Abstract

Previous research has demonstrated the utility of subanesthetic doses of ketamine in decreasing binge (Drinking-in-the-Dark, or DID) 20% alcohol intake in female inbred (C57BL/6J) mice when administered 12 hours prior to alcohol access (Crowley etal., 2019). In the current study, we assess the efficacy of a similar ketamine pretreatment using male and female selectively bred, crossed High Alcohol Preferring (cHAP) mice, which also drink to intoxication, but are not inbred. We hypothesized that ketamine would decrease binge alcohol intake without impacting locomotor activity. Subjects were 28 adult cHAP mice. Mice first received a 2-week DID drinking history using 2-h/day alcohol access.

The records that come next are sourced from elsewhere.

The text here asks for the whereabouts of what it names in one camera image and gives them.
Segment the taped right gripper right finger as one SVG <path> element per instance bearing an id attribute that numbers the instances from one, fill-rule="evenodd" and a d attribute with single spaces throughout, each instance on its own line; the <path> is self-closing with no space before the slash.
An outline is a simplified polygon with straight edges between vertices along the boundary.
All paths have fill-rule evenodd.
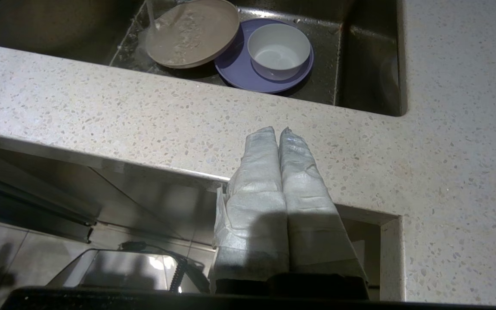
<path id="1" fill-rule="evenodd" d="M 285 128 L 278 151 L 291 270 L 366 277 L 305 139 Z"/>

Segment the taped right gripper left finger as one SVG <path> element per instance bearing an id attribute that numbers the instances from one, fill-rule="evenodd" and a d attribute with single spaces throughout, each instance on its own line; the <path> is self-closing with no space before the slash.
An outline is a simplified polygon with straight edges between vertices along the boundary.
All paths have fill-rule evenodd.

On day 12, prior to ketamine treatment, the average blood ethanol concentration (BEC) was 130mg/dL, confirming that mice reliably reached intoxicating BECs. On day 15, mice were given 0, 3, or 10mg/kg of ketamine 12 hours prior to the DID session. Ketamine did not decrease total (2-h) alcohol consumption or locomotion. Interestingly, the 10mg/kg dose of ketamine did alter the drinking pattern in male mice, decreasing front-loading for a single day. We opted to then increase the doses to 32 or 100mg/kg (i.e., an anesthetic dose) two days after the initial treatment, keeping the saline control. Mice of both sexes decreased total binge alcohol intake at the 100mg/kg dose only, but again, the effect only lasted one day. The current study found that cHAP mice reached more than double the BECs observed in C57BL/6J mice during DID, but did not respond to subanesthetic ketamine. Modest efficacy was found for ketamine pretreatment at anesthetic doses. Differences in findings may be due to differential intake during DID, or genetic differences between C57Bl/6J mice and cHAP mice. Drug efficacy in multiple models is important for discovering reliable pharmacotherapies for alcoholism.